DATA EXTRACT:

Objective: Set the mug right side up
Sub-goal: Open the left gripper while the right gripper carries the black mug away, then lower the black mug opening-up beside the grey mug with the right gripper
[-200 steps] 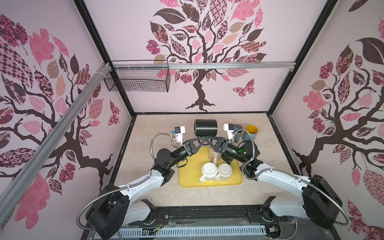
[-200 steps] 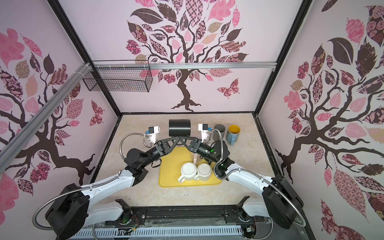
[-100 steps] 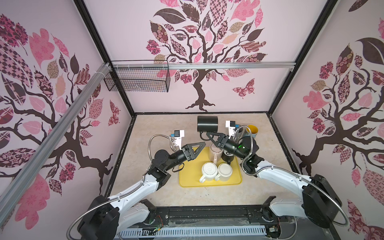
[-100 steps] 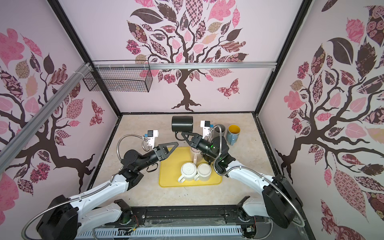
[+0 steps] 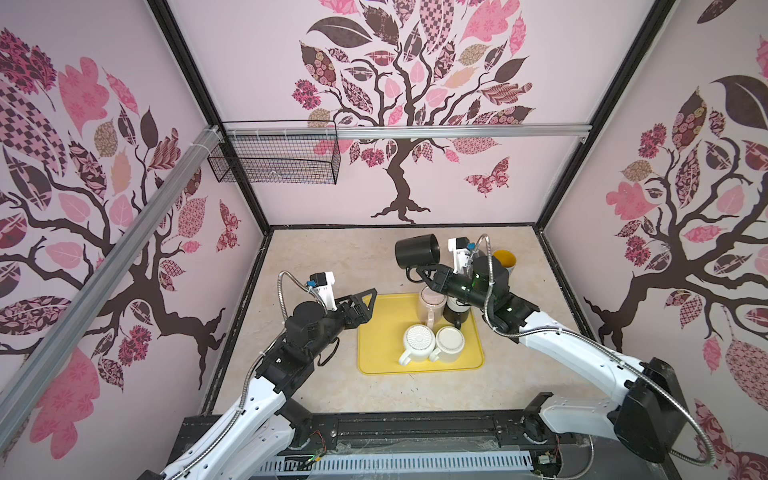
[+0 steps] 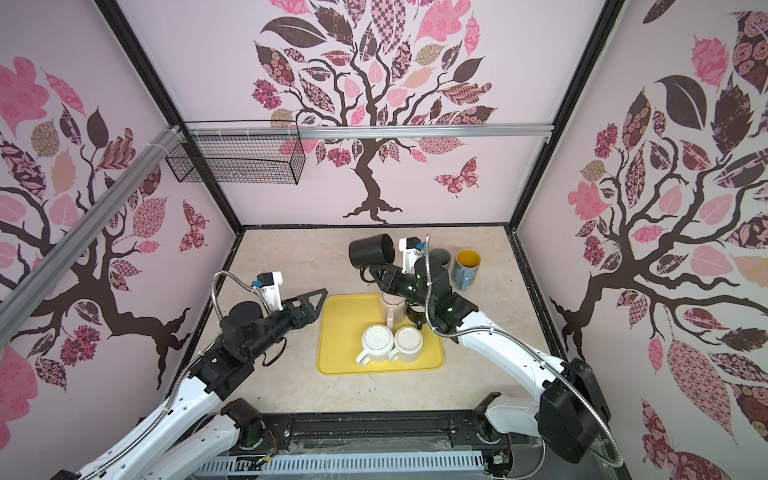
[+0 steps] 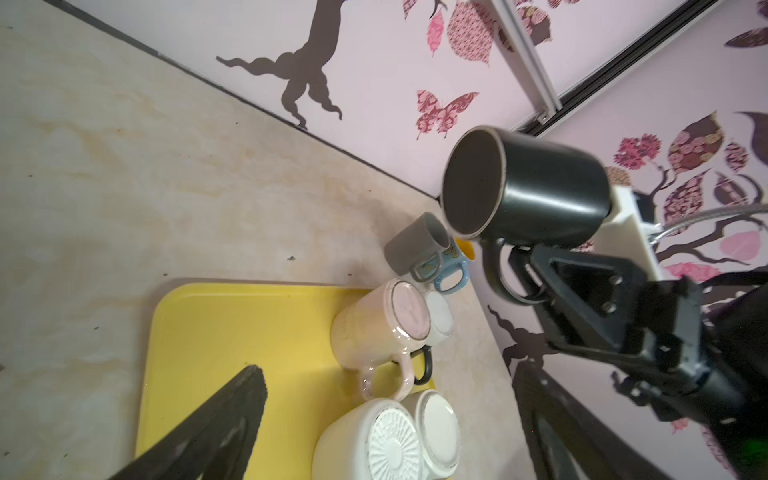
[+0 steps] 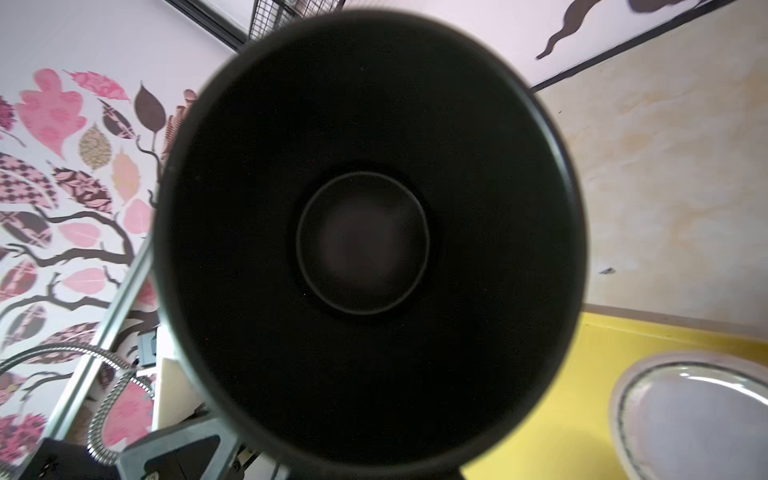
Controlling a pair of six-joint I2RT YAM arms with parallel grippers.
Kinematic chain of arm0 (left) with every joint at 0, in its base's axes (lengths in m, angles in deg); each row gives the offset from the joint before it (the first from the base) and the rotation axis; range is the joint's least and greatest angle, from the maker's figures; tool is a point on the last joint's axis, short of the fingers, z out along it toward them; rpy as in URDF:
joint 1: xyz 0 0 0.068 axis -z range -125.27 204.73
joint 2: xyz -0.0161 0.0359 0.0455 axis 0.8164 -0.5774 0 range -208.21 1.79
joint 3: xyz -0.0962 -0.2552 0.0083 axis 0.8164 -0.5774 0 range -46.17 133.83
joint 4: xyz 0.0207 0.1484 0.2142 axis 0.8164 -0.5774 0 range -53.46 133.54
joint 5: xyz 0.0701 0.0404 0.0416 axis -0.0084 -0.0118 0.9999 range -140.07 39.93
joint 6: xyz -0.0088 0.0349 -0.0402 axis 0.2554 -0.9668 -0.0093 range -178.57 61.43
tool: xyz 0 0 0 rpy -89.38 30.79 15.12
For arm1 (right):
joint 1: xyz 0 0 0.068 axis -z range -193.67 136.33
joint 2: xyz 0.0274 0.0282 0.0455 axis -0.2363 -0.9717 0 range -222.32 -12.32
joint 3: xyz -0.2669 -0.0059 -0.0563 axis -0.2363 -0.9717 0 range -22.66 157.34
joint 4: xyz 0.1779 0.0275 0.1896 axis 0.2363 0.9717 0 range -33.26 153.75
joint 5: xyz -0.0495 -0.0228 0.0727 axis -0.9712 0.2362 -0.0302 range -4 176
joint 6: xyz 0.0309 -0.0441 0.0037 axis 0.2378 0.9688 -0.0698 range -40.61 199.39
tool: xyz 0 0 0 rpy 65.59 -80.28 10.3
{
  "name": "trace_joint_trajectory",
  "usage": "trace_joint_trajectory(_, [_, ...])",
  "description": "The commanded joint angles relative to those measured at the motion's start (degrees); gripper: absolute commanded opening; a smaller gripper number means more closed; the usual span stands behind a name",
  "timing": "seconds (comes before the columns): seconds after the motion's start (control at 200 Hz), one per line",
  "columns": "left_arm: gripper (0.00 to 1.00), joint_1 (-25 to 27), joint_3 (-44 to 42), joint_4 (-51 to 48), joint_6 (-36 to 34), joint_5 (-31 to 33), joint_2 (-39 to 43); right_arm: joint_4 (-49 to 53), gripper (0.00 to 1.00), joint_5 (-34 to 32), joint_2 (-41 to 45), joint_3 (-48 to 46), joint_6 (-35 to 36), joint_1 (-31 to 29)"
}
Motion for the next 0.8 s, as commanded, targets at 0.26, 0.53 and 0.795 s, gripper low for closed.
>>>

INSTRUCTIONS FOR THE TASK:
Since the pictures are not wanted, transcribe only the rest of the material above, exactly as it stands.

WRITTEN SOLUTION:
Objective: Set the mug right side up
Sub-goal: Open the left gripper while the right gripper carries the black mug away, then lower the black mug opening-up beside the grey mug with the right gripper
[-200 steps] 
[-200 steps] 
[-100 steps] 
[-100 steps] 
[+0 steps] 
[+0 steps] 
[+0 steps] 
[+0 steps] 
Controlling a pair of six-joint I2RT YAM arms with parallel grippers.
Kinematic chain of arm0 (left) with every joint at 0, in its base's axes (lengths in m, angles in deg); each row gives the offset from the joint before it (the first from the base) and the rotation axis; range is the joint's least and greatest angle, from the maker's figures; tool is a point on the last joint's axis, short of the fingers, z out along it toward them; rpy as in URDF:
joint 1: xyz 0 0 0.068 axis -z range -125.27 204.73
joint 2: xyz -0.0161 0.0359 0.0455 axis 0.8164 -0.5774 0 range -208.21 1.79
joint 3: xyz -0.0962 -0.2552 0.0083 axis 0.8164 -0.5774 0 range -46.17 133.83
joint 4: xyz 0.0207 0.1484 0.2142 axis 0.8164 -0.5774 0 range -53.46 133.54
joint 5: xyz 0.0701 0.0404 0.0416 axis -0.0084 -0.0118 0.9999 range -140.07 39.93
joint 6: xyz -0.0088 0.0349 -0.0402 axis 0.2554 -0.9668 -0.0093 range -178.57 61.43
tool: xyz 0 0 0 rpy -89.38 30.79 15.12
For arm1 (right):
joint 1: xyz 0 0 0.068 axis -z range -193.67 136.33
joint 2: xyz 0.0274 0.0282 0.0455 axis -0.2363 -0.9717 0 range -222.32 -12.32
joint 3: xyz -0.2669 -0.0059 -0.0563 axis -0.2363 -0.9717 0 range -22.66 157.34
joint 4: xyz 0.1779 0.0275 0.1896 axis 0.2363 0.9717 0 range -33.26 153.75
joint 5: xyz -0.0495 -0.0228 0.0727 axis -0.9712 0.2362 -0.0302 range -4 176
joint 6: xyz 0.0309 -0.0441 0.0037 axis 0.2378 0.9688 -0.0698 range -40.61 199.39
tool: xyz 0 0 0 rpy 65.59 -80.28 10.3
{
  "name": "trace_joint_trajectory",
  "usage": "trace_joint_trajectory(_, [_, ...])",
  "description": "The commanded joint angles relative to those measured at the motion's start (degrees); gripper: absolute commanded opening; a smaller gripper number means more closed; the usual span stands behind a name",
  "timing": "seconds (comes before the columns): seconds after the motion's start (control at 200 Hz), one per line",
  "columns": "left_arm: gripper (0.00 to 1.00), joint_1 (-25 to 27), joint_3 (-44 to 42), joint_4 (-51 to 48), joint_6 (-36 to 34), joint_5 (-31 to 33), joint_2 (-39 to 43); right_arm: joint_4 (-49 to 53), gripper (0.00 to 1.00), joint_5 (-34 to 32), joint_2 (-41 to 45), joint_3 (-48 to 46), joint_6 (-35 to 36), joint_1 (-31 to 29)"
}
Motion for the next 0.8 s, as commanded, targets at 0.26, 0.53 and 0.795 s, gripper low for closed.
>>>

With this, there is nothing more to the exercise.